What the task asks
Leaving the images behind, copy every line of the records exactly.

Exercise inputs
::::

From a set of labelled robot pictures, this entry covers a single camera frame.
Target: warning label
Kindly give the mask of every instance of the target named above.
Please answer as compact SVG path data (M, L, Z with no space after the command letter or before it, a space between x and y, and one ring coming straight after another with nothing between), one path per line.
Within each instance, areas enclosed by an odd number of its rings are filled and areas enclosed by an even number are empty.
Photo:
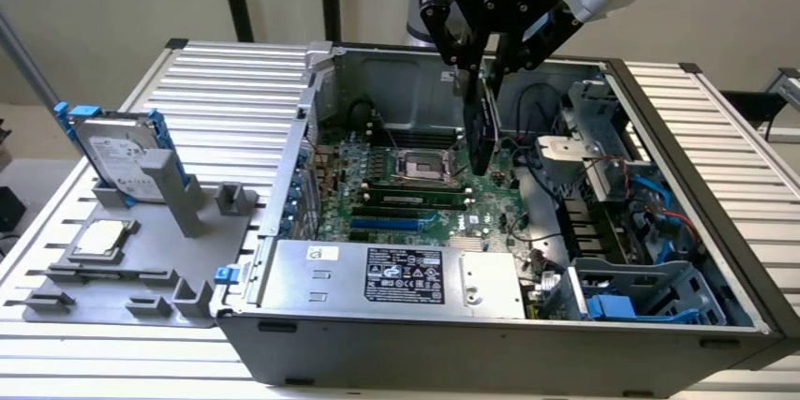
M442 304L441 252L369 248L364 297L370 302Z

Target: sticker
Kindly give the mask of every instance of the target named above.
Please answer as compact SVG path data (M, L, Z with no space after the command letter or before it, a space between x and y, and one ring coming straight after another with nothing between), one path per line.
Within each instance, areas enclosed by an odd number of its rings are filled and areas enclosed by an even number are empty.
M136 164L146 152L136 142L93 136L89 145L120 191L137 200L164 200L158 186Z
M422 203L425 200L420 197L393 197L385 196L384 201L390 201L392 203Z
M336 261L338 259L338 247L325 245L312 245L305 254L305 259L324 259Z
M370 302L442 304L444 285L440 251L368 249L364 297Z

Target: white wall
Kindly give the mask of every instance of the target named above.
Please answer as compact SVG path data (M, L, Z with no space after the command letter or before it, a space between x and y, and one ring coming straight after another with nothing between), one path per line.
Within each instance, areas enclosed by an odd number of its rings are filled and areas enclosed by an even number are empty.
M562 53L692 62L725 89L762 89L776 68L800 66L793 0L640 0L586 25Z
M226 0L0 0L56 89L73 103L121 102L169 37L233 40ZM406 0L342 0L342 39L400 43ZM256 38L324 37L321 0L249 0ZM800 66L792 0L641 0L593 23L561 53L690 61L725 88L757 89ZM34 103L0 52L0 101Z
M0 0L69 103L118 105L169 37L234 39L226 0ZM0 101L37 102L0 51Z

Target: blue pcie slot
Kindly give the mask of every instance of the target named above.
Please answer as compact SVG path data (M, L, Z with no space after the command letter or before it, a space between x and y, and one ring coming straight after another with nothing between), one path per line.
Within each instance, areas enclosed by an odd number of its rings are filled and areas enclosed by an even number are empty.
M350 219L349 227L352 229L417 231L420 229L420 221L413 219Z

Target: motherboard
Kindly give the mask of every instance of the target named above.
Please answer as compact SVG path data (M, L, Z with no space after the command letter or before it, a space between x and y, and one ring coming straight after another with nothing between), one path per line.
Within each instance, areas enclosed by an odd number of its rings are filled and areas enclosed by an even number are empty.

::::

Solution to the problem
From a set of labelled robot pictures, this entry covers a single camera frame.
Target: warning label
Kindly give the mask of every instance of the target named above.
Please answer as compact SVG path data (M, L, Z with no space after the command letter or before it, a space between x and y, and one ring coming straight after another with nothing between), one path per line.
Within each instance, areas enclosed by an odd number of its rings are filled and areas enclosed by an even number are empty.
Photo:
M442 304L441 252L369 248L364 297L370 302Z

Target: sticker
Kindly give the mask of every instance of the target named above.
Please answer as compact SVG path data (M, L, Z with no space after the command letter or before it, a space between x and y, and one ring coming straight after another with nothing between), one path per line.
Within each instance, areas enclosed by an odd number of its rings are filled and areas enclosed by an even number are empty.
M136 164L146 152L136 142L93 136L89 145L120 191L137 200L164 200L158 186Z
M422 203L425 200L420 197L393 197L385 196L384 201L390 201L392 203Z
M336 261L338 259L338 247L325 245L312 245L305 254L305 259L324 259Z
M370 302L442 304L444 285L440 251L368 249L364 297Z

Target: white wall
Kindly give the mask of every instance of the target named above.
Please answer as compact SVG path data (M, L, Z with no space after the command letter or before it, a space between x and y, and one ring coming straight after another with nothing between), one path per line.
Within each instance, areas enclosed by an odd number of its rings are filled and areas enclosed by an even number are empty.
M562 53L692 62L725 89L762 89L776 68L800 66L793 0L640 0L586 25Z
M226 0L0 0L56 89L73 103L121 102L169 37L233 40ZM406 0L342 0L342 39L400 43ZM256 38L324 37L321 0L249 0ZM800 66L792 0L641 0L593 23L561 53L690 61L725 88L757 89ZM34 103L0 52L0 101Z
M0 0L69 103L118 105L169 37L234 39L226 0ZM0 101L37 102L0 51Z

Target: blue pcie slot
Kindly give the mask of every instance of the target named above.
Please answer as compact SVG path data (M, L, Z with no space after the command letter or before it, a space between x and y, and one ring coming straight after another with nothing between), one path per line.
Within each instance, areas enclosed by an odd number of its rings are filled and areas enclosed by an even number are empty.
M350 219L349 227L352 229L417 231L420 229L420 221L413 219Z

Target: motherboard
Kindly give the mask of every instance of the target named above.
Please answer as compact SVG path data (M, L, Z with no space after the command letter or before it, a space between x and y, and one ring coming straight after another with nothing between), one path per line.
Within each instance, areas enclosed by an odd number of its rings are filled and areas enclosed by an even number are empty.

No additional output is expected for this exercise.